After this and changing the sizes of guests, it might be interesting to see who hbal
will want to redistribute the cluster.
Self-test
To check if something is wrong, a good first approach is to
gnt-cluster verify
It will run a bunch of sanity checks and warn if something looks wrong.
The Watcher
There is a regular cron job called The Watcher[13] that checks the intended state of guests vs the current state. This is the cron job in /etc/cron.d/ganeti
that is installed with the ganeti package:
*/5 * * * * root [ -x /usr/sbin/ganeti-watcher ] && /usr/sbin/ganeti-watcher
So every 5 minutes things should get restarted. You can test this by finding an appropriate guest, preferably one that you have configured networking to. Starting pinging it, then look for the kvm
process that runs that guest, the process looks something like this:
qemu-system-x86_64 -enable-kvm -name v-g0.tut.ndgf.org [...]
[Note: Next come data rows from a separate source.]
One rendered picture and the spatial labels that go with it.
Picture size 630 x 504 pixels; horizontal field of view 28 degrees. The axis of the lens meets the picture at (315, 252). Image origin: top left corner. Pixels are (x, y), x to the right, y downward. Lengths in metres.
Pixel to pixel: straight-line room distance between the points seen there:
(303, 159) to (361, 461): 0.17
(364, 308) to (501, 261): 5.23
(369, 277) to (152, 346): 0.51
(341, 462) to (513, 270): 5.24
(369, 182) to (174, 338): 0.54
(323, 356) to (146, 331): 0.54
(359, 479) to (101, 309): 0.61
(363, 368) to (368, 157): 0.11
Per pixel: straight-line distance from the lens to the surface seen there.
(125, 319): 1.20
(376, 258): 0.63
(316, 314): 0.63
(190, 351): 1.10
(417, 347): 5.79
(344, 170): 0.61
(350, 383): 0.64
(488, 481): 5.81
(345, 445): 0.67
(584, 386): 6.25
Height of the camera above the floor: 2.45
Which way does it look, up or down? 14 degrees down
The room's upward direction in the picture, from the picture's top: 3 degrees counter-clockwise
Kill it and see the pongs stop in your other window. Then wait up to five minutes and see if they automatically resume. Tip: If you're impatient, kill it shortly before an even 5 minute number on the clock.
This makes for an interesting time to run
gnt-cluster verify
And see that it actually reports errors when something is broken!
A graphical console through VNC
Sometimes even though we run servers, we might need a graphical console due to bad software. For that case you can hook up a VNC console to the guest. Note that access to this console goes via the primary node for that guest, not through the Ganeti master node.
First you need to define a VNC console, binding to loopback only:
gnt-instance modify -H vnc_bind_address=127.0.0.1 v-g9.tut.ndgf.org
Figure out which port and primary host the guest has from:
gnt-instance show v-g9.tut.ndgf.org
Then either forward an appropriate port with ssh, or use a built-in support in a VNC client like:
env VNC_VIA_CMD="ssh -f -i ~/gnt-tut-keys/id_rsa -L %L:%H:%R %G sleep 20" xtightvncviewer -via root@d-m13.ndgf.org 127.0.0.1:nnnnn
Installing a proper kernel
On a running system, it is quite possible to install grub (grub-pc
package) and then
gnt-instance modify -H kernel_path=,initrd_path= v-g0.tut.ndgf.org gnt-instance reboot v-g0.tut.ndgf.org
And make the guest boot it's own kernel. Try it, it might take a little bit of fiddling with grub to get it going. Change back to the cluster initialization values above if you break booting.
You can tell that you get a native kernel booted, by the fact that the hardware has a newer kernel thanks to a non-default Trusty kernel package, so the guest should have an older one.
A final experiment
After you feel totally done with everything, you can try to just poweroff
the master node and see how much the watcher will automatically resolve, and how much you need to manually fix to get a fully redundant 2-node cluster. Some hints are gnt-cluster master-failover
and gnt-cluster verify
. Please note that after you power a node off, you have no way of powering it on again, so don't do this until you feel done with everything else.